Kyauk Kyi Township, Nyaunglebin (Kler Lwe Htoo) District

This information was brought back by independent civilians visiting Nyaunglebin District:

In June 1993 SLORC troops commanded by Maj. Soe Hlaing from #73 Infantry Battalion came to Say Pa Let village, captured U Aw Htoo, age 55, and asked him where his son was. U Aw Htoo said his son had gone trading, but they didn't believe him so Maj. Soe Hlaing took U Aw Htoo and detained him for 1 month in the military barracks. When his son had still not appeared after that time, U Aw Htoo was executed.

Around Kyauk Kyi area, young women often go into town by bicycle to buy things, then bring them back in the bicycle's carrier. SLORC soldiers in the area now use what they call the "bullet trick". At the first SLORC checkpoint coming out of town, a SLORC soldier searches the bicycle carriers of young women, and in the process slips a few bullets inside. Then at the second checkpoint, a soldier "finds" the bullets, interrogates the girl on where she got them, and when she can't answer she is detained for 3 days, during which she is repeatedly raped by soldiers. She is then released with no questions asked. This has been done repeatedly by soldiers from #73 and #351 Infantry Battalions, particularly at Ye O Zin village in Kyauk Kyi township. At Kyaun Zut village in February 1994, troops from #351 Infantry Battalion used a similar trick. They keep a pot of drinking water for travellers in front of their checkpoint, and they hid some bullets at the base of it. Then when a pretty girl came past and stopped, the soldiers went out, "found" the bullets, and detained and raped her for 3 days.

In November 1993, Captain Soe Naing and some of his troops from #73 Infantry Battalion came to a small shop in Kyaun Gone village, Kyauk Kyi Township, out of uniform and dressed as highway robbers, each carrying a carbine rifle. They stole money from the shop at gunpoint. Then some other soldiers from #73 Battalion arrived in uniform and pretended to attack the "bandits", opening fire into the air above the heads of Capt.

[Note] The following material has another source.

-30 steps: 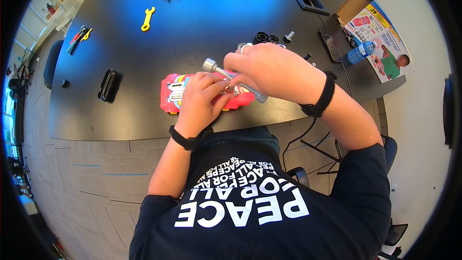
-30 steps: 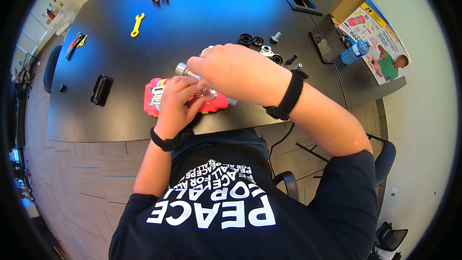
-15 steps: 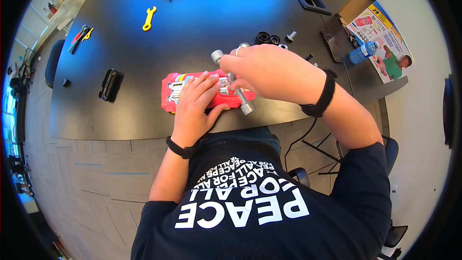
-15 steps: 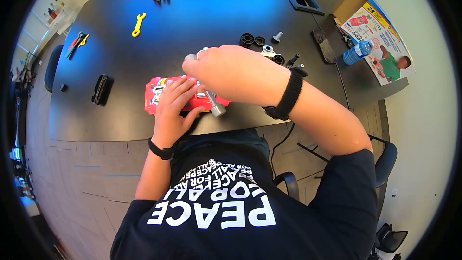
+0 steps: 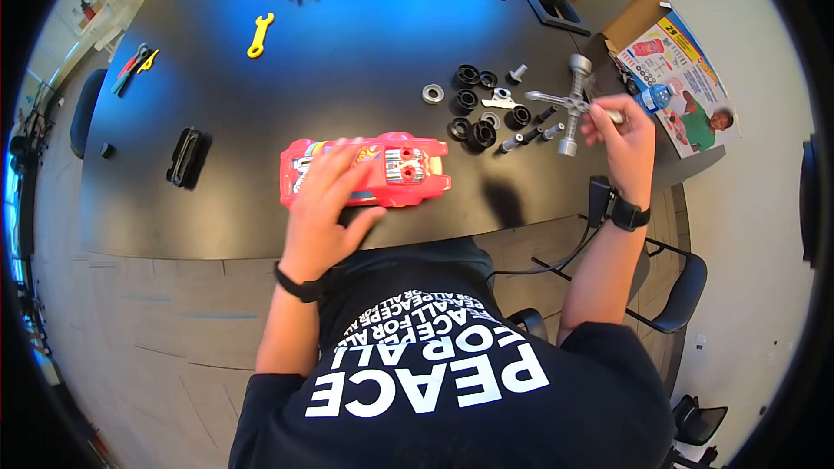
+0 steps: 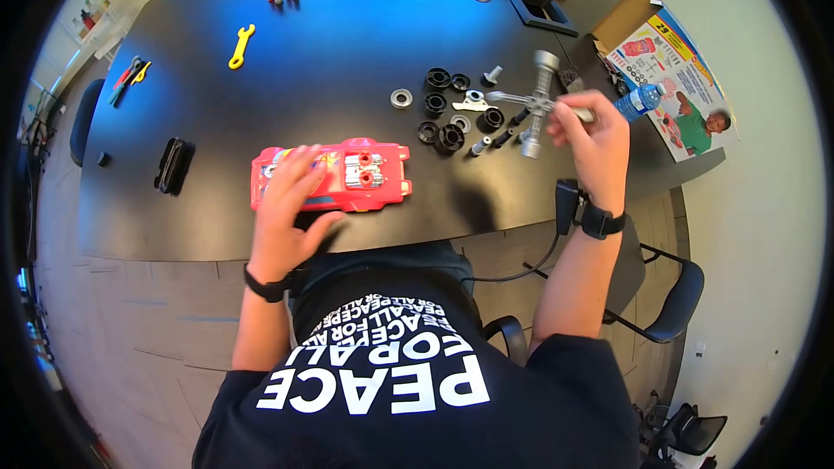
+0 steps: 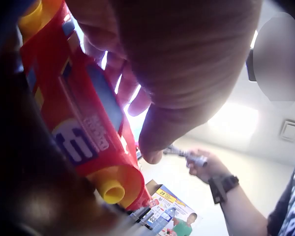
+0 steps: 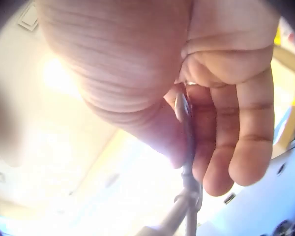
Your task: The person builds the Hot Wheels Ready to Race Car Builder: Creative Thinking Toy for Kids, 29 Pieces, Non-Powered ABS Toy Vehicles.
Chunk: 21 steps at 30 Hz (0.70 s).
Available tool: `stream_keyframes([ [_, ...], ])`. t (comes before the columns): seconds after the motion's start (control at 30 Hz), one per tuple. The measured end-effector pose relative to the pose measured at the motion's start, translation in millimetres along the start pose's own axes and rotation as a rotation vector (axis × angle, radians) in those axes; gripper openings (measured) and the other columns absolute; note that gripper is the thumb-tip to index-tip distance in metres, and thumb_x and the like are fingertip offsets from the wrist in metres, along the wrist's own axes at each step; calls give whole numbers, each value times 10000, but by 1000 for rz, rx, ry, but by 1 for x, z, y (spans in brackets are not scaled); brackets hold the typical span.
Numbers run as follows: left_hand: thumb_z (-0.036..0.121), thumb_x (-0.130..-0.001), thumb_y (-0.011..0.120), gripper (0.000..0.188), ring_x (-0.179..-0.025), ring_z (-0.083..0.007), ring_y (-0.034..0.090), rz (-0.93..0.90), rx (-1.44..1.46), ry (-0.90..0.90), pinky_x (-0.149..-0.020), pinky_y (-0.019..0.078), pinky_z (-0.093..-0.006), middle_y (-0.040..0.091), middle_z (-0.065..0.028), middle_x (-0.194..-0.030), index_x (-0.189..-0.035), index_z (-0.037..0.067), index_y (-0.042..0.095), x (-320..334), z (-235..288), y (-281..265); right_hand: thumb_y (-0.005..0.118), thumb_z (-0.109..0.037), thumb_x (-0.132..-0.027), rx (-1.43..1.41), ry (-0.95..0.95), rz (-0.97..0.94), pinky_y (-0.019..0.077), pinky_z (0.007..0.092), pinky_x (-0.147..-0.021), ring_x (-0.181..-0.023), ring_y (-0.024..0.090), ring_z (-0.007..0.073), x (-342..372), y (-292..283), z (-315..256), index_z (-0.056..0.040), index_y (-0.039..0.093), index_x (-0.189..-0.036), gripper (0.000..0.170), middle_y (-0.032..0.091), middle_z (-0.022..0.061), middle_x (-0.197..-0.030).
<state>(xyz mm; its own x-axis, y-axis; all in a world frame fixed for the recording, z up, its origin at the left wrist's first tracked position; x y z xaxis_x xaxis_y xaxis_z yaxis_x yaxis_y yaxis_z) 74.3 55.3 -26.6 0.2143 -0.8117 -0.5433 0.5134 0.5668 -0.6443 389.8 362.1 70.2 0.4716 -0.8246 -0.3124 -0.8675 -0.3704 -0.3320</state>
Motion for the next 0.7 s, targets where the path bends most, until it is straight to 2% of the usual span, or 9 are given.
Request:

Soe Naing and the others. The villagers were frightened by the automatic rifle fire and all of them fled the village, after which the two groups of soldiers proceeded to go through the village looting everything valuable they could find.

Yeh Mu Plaw village is situated where the Sittang River plains meet the eastern hills, and features a market for trading goods between the plains and hill areas. The SLORC didn't want such trade to continue because the Karen Army is in the hills, so in the last week of December 1993 SLORC troops burned down the whole market and the village and ordered the villagers to move into the SLORC-controlled area on the plains, which the villagers did. Mat La Daw village had a very similar market, where Burman traders would come to sell rice and take back betelnut and other produce. In the latter half of January 1994 SLORC troops forced all 34 shops in this market to close and drove the shopkeepers to the plains.

During this year's harvest (Dec/93-Jan/94) the four SLORC Battalions in the area - #73, #351, #35, and #26 - ordered every farmer to give them three sacks of rice per acre (probably 100-kg. sacks). The troops said they would sell the rice elsewhere and pay the farmers back a reasonable price. Four months later, the farmers are still waiting for the money. In Mu Per Hta village at harvest time, the SLORC burned the villagers' entire crop and stole all the animals in the village.

Villagers in the area commonly refer to #351 Infantry Battalion as "the rapists", and #73 Infantry Battalion as "the robbers".